Mené par Perrine Faillet, Peau ressemble à son nom : musique qui évoque l’étreinte de deux corps amoureux dans la langueur et la passion du vertige érotique sentimental (écouter les délicates paroles d’« A Demi Nue »). Mais Peau renvoi également à une idée de nudité, c’est-à-dire, dans le cas présent, à des chansons où chaque instrument et sonorité possèdent une raison d’être, sans habillage superflu, sans ajout anodin. Musique déshabillée mais toujours pudique. Ce qui expliquerait pourquoi le silence est la grande affaire d’« Archipel » : synthés, guitares et chant dessinent ici les contours d’une musique qui prend le temps de respirer, qui accepte le blanc et le souffle entre deux notes (entre deux râles ?). Il y a du Mark Hollis chez Perrine Faillet : cette capacité à faire résonner l’instrumentation tout en donnant la sensation, pour l’auditeur, de se trouver dans la pièce où ces chansons furent enregistrées.
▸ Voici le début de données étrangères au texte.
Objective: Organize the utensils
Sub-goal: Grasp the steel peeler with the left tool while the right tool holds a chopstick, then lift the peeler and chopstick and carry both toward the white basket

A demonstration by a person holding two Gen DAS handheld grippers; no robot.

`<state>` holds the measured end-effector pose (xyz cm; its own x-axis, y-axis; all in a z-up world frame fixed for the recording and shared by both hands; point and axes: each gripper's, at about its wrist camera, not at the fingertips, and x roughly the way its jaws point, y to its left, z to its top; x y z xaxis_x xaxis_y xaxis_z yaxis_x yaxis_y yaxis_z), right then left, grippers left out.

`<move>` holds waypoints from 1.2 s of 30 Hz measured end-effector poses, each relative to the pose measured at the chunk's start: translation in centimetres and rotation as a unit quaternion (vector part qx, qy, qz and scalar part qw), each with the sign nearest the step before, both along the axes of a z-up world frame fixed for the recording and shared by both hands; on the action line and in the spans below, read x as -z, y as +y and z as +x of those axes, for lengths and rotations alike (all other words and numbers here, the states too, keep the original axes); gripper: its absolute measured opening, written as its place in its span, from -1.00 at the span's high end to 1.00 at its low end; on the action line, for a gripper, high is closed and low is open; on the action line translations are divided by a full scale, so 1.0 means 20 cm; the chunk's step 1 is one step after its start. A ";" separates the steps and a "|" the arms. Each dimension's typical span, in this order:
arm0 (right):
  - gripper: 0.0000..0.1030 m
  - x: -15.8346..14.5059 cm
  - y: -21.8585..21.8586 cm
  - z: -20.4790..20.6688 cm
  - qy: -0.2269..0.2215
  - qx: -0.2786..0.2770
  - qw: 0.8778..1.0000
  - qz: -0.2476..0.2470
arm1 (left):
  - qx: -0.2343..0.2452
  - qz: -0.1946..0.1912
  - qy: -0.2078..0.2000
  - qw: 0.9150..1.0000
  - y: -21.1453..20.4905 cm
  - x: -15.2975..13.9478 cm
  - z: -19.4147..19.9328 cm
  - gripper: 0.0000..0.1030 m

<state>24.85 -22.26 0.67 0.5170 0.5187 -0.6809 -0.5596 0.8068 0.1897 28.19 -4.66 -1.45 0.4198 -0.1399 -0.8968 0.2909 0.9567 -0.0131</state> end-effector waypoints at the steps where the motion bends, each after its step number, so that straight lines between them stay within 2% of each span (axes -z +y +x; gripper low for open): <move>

Majoritairement électronique (quelques guitares, comme sur l’assez « Violator » « Europeana », ajoutent parfois un aspect bluesy à l’ensemble), Peau appartient à la catégorie des artistes têtes-chercheuses, à ces mathématiciens qui, avec une méticulosité exemplaire, permettent à la musique électronique de faire de grandes enjambées. On pense à Autechre, à Leila, à une Fever Ray en moins gothique, parfois même au Radiohead de « Kid A » (« Il Dit » pourrait être la chanson que Thom Yorke se révèle incapable d’imaginer depuis « Amnesiac »).

Le chant (en français) de Perrine est un atout de choc. Murmurée, chuchotée, cette voix incite au paisible, à la libération des idées noires et à une quiétude retrouvée. En fait, les dix titres d’« Archipel » ne s’éloignent guère de la berceuse ; d’une berceuse pour adultes toujours un peu enfants, en l’occurrence.

Il y a enfin un univers très imagé (voir les clips du groupe, splendides). Perrine Faillet a certes fait des études d’Arts du Spectacle, mais, dans son écriture musicale, elle n’impose jamais ce qui bloque certains ex étudiants de Censier : un égo tellement affirmé que cherchant à vouloir tout clarifier, tout expliciter, tout dire et tout montrer. Avec Peau, Perrine a bien conscience qu’il faut laisser à l’auditeur le droit, le privilège même, de s’inventer un film intime, de se laisser happer par la musique et de créer ses propres images (comme le suggèrent les douze minutes instrumentales du génialement hypnotique « Avalanche » - non, rien à voir avec Leonard Cohen).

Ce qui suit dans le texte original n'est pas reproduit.